Required action — Go through the entries below and collect each line with the string "tablecloth" in it.

--- Records Enclosed Below ---

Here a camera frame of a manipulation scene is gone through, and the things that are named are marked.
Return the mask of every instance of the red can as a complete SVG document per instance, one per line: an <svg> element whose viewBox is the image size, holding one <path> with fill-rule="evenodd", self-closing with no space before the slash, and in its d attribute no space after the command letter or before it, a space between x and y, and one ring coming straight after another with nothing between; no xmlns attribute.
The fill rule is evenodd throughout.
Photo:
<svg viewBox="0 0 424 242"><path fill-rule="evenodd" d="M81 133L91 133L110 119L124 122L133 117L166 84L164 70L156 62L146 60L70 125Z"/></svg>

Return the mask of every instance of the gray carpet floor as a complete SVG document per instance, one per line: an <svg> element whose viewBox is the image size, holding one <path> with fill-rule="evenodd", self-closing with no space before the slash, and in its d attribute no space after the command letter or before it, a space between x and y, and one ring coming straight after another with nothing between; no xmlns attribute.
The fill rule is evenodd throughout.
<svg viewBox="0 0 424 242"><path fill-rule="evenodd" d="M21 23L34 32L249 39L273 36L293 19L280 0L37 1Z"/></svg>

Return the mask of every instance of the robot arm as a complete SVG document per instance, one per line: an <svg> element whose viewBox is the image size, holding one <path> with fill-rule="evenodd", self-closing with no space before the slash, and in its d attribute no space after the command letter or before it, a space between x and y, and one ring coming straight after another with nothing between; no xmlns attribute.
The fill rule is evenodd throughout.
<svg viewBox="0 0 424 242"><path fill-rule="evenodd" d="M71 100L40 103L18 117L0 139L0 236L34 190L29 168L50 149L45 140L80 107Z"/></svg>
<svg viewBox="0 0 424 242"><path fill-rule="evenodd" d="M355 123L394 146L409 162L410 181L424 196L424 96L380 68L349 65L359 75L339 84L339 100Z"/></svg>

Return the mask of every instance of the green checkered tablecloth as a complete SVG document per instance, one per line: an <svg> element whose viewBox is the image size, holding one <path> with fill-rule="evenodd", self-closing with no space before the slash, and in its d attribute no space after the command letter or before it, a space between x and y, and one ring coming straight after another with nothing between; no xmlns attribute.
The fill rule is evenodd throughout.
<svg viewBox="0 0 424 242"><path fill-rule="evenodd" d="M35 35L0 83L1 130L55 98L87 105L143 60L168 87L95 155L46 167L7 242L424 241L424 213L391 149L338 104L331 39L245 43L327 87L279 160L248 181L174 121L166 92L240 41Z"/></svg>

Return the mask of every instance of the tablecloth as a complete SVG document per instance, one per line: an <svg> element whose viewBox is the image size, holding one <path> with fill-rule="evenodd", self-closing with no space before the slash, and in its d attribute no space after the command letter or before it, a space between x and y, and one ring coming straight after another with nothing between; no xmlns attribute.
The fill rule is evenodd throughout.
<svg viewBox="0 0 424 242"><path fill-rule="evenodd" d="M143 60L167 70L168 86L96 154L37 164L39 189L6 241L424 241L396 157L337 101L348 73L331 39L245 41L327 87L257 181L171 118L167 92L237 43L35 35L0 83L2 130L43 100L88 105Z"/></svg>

--- End of Enclosed Records ---

Answer to this exercise —
Return the mask of every instance of the green checkered tablecloth as a complete SVG document per instance, one per line: an <svg> element whose viewBox is the image size, holding one <path> with fill-rule="evenodd", self-closing with no space before the slash, and in its d attribute no space after the command letter or before it, a space between x and y, and one ring coming straight after another with nothing between; no xmlns attribute.
Return the mask of every instance of the tablecloth as a complete SVG document per instance, one per line: an <svg> element whose viewBox is the image size, holding one <path> with fill-rule="evenodd", self-closing with no space before the slash, and in its d attribute no space after the command letter or before it, a space between x and y, and one ring coming straight after another with nothing between; no xmlns attribute.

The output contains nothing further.